Give the number of lines in the material below where the word "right" shows up, without anything else.

═══ Information provided ═══

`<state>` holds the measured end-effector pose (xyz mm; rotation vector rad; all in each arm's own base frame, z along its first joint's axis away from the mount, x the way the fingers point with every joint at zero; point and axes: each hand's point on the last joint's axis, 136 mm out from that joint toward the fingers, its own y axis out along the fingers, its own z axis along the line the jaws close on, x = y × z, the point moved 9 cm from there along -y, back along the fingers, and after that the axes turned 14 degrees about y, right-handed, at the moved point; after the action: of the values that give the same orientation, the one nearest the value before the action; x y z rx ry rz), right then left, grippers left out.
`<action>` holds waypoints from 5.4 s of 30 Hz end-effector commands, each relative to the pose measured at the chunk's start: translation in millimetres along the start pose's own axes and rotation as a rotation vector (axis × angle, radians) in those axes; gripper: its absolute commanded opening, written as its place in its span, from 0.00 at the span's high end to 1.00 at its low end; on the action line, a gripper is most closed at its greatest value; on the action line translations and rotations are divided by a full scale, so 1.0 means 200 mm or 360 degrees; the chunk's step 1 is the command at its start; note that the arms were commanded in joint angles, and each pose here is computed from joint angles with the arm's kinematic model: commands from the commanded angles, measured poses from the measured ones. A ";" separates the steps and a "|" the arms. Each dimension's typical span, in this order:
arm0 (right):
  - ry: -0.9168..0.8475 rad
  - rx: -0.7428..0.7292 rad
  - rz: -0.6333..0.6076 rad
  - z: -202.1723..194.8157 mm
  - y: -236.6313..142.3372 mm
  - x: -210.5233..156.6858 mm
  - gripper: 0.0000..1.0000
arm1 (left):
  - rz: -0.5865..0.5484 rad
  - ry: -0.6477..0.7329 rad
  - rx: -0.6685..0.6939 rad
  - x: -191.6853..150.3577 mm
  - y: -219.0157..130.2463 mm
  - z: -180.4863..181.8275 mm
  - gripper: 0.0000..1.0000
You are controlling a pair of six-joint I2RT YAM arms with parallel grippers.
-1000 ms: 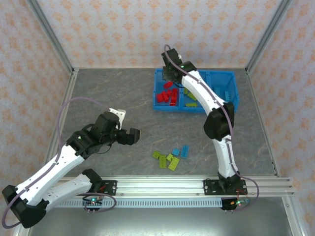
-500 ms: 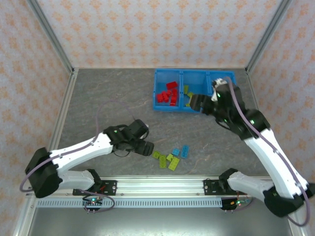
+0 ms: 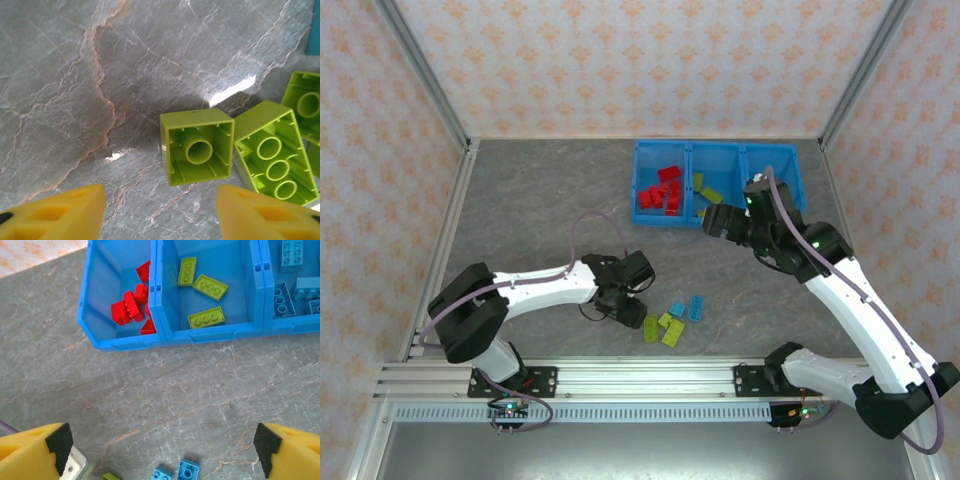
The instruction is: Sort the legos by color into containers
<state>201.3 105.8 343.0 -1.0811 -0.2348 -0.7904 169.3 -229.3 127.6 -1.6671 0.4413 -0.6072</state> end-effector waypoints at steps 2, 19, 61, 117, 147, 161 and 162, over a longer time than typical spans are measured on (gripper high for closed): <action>0.0022 0.0022 -0.0074 0.02 -0.06 0.04 0.04 | -0.0079 0.0029 -0.0009 0.07 0.00 -0.02 0.43; 0.0034 -0.0031 -0.0062 -0.01 -0.05 0.02 0.04 | -0.0119 -0.0004 0.0041 0.15 0.14 -0.01 0.62; 0.0092 0.0329 0.0623 0.01 0.03 -0.23 0.05 | -0.0702 0.0060 0.0056 0.57 -0.35 -0.02 0.73; 0.0448 -0.0609 0.0816 -0.21 0.72 -0.75 0.15 | -0.1418 0.0754 0.0266 -0.18 -0.91 0.13 0.00; 0.0465 -0.0486 -0.0255 -0.30 0.27 -0.04 0.75 | -0.1470 0.1115 -0.0195 -0.08 -0.88 -0.11 0.00; 0.0756 -0.0631 -0.0083 -0.58 0.83 0.66 0.73 | -0.1370 0.0702 -0.0028 -0.09 -0.91 -0.04 0.00; 0.0765 -0.0636 -0.0044 -0.59 0.88 0.69 0.70 | -0.1354 0.0655 -0.0014 -0.09 -0.90 -0.03 0.00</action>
<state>372.9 -16.4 237.4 -1.2684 0.3327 -1.1903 143.2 -201.2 297.8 -1.7158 0.0636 -1.6954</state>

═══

Problem solution: 2